- **Problem**:
How many lines in these records hold the string "post"? State only that number.

(Source material)

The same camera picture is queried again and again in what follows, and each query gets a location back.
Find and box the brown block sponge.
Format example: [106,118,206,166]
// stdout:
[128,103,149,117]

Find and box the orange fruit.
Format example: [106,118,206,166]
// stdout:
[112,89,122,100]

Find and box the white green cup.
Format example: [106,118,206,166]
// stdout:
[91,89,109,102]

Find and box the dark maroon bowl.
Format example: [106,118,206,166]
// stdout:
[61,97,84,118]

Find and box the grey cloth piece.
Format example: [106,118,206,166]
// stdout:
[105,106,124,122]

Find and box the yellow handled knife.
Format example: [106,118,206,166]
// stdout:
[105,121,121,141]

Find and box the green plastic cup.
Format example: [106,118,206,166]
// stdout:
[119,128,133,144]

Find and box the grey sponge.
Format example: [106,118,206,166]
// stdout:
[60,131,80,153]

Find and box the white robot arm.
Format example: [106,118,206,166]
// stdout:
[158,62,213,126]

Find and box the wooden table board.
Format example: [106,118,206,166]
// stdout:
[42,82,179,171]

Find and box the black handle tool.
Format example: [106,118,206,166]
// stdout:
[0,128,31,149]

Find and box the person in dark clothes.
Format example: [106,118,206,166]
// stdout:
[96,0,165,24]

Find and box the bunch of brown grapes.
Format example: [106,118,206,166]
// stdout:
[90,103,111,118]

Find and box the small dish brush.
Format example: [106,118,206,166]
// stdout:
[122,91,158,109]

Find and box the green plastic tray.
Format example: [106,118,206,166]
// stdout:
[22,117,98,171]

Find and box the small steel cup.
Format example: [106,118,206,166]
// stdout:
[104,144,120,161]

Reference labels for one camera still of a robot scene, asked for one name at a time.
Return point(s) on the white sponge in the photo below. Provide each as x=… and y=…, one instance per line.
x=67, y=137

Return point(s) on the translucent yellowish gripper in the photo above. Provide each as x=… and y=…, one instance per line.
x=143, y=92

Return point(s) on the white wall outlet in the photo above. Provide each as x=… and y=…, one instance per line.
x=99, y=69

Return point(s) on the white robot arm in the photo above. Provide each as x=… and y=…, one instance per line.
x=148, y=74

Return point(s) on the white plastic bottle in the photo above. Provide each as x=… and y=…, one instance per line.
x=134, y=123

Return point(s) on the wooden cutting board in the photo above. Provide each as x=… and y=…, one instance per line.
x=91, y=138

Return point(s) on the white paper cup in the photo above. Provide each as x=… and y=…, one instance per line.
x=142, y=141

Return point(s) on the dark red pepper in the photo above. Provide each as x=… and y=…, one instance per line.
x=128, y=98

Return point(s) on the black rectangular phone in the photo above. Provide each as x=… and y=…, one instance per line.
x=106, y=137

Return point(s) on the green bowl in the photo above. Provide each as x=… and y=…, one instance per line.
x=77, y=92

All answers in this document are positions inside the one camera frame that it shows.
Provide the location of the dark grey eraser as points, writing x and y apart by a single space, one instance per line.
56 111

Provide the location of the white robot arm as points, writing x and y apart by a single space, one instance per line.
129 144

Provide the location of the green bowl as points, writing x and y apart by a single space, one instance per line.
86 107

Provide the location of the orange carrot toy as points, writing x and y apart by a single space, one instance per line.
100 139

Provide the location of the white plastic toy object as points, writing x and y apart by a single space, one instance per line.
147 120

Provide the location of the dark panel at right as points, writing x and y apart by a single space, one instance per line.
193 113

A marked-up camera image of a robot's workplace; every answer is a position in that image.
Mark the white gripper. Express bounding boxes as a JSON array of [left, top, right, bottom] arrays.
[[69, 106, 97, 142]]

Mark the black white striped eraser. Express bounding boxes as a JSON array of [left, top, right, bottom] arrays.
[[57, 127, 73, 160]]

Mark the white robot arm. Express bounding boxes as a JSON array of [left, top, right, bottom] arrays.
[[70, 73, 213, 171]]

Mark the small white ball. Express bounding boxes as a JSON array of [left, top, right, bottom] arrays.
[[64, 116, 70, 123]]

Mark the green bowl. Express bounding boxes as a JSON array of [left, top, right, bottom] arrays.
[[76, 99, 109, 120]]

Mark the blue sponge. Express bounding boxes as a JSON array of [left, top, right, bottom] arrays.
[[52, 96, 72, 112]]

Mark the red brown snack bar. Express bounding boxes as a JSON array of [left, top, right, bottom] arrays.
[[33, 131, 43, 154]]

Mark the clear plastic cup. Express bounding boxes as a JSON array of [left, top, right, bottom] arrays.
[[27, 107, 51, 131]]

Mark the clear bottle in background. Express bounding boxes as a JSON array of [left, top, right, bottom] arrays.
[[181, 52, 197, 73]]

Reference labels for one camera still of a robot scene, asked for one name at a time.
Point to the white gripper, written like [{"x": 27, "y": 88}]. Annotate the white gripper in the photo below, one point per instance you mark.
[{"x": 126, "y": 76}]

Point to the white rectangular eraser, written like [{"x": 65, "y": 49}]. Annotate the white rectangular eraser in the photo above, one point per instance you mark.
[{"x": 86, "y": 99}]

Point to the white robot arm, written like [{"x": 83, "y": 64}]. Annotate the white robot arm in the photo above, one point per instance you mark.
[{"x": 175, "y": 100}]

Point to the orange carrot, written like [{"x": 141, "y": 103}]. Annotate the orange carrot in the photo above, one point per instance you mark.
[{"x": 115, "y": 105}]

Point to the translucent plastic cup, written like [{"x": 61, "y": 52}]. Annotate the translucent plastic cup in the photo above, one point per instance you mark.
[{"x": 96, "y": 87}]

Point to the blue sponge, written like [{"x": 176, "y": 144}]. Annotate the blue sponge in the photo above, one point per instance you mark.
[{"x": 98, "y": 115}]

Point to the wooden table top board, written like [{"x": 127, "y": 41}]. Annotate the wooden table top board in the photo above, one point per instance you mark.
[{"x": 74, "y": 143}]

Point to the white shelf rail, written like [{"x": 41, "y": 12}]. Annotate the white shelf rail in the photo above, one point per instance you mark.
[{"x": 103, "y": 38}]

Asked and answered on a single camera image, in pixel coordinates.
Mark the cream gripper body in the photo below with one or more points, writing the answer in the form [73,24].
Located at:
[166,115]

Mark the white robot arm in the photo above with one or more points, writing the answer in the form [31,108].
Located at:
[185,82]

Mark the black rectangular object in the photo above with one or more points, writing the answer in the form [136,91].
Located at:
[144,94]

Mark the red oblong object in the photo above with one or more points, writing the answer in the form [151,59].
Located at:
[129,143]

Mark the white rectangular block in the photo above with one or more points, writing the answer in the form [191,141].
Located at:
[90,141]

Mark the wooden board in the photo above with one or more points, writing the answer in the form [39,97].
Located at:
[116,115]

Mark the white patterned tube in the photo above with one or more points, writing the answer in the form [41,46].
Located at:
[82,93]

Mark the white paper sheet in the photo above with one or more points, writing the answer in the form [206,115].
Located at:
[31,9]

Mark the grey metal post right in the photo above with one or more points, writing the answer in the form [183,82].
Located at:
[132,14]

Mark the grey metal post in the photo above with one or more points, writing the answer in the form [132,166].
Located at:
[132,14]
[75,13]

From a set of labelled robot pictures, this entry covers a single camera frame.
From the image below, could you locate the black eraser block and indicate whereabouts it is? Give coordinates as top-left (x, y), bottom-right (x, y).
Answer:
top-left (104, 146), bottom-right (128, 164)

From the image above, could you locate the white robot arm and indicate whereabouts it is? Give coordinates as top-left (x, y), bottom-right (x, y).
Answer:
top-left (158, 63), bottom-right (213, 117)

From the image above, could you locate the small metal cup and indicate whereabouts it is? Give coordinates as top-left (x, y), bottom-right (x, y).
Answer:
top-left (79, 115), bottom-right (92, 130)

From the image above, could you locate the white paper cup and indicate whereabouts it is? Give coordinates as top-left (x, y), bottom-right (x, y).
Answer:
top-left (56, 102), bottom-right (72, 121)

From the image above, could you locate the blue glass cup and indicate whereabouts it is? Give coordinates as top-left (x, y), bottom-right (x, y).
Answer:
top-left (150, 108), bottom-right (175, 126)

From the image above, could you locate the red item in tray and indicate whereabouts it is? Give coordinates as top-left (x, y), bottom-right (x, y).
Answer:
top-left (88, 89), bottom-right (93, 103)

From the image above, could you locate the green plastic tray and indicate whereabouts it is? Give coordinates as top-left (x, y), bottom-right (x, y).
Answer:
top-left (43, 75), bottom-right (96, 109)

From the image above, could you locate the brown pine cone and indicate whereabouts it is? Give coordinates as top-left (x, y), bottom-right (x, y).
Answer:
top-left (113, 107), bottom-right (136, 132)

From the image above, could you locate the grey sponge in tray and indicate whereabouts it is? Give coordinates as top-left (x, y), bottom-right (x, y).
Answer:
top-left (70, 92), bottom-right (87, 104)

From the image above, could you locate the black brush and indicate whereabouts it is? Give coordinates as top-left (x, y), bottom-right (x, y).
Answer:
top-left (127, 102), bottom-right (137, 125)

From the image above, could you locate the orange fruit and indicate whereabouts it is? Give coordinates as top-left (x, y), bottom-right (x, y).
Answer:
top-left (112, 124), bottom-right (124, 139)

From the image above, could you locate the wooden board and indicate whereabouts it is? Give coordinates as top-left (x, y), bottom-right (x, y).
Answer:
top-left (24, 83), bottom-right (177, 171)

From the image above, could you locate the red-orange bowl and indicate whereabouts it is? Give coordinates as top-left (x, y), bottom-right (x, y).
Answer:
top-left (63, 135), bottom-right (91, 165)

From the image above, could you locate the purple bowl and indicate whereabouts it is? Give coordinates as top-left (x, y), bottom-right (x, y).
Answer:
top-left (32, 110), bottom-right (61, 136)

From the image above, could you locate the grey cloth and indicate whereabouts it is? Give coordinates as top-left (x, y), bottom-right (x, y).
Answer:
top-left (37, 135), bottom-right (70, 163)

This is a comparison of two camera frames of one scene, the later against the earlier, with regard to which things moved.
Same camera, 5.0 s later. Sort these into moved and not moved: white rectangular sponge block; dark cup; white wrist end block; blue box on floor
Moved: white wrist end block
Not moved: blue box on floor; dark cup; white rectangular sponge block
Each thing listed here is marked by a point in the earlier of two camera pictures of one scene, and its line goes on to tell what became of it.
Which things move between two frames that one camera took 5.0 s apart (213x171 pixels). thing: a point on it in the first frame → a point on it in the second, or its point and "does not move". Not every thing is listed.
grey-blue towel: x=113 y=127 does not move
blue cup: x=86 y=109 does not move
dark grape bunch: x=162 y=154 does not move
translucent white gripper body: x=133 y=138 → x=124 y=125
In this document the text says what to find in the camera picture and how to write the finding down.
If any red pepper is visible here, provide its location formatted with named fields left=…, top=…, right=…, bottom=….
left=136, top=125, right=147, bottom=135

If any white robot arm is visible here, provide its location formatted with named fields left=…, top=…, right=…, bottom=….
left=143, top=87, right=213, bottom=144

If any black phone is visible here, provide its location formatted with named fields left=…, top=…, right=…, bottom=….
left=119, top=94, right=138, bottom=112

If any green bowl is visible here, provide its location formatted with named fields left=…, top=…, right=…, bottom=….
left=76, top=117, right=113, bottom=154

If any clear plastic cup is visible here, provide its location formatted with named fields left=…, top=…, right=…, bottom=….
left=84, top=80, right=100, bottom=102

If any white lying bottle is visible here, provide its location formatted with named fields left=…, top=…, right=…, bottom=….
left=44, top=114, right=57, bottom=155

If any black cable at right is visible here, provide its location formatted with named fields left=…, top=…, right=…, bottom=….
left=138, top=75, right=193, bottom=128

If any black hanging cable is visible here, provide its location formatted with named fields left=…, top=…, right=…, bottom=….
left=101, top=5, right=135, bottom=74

(End Source material)

- **Exercise answer**:
2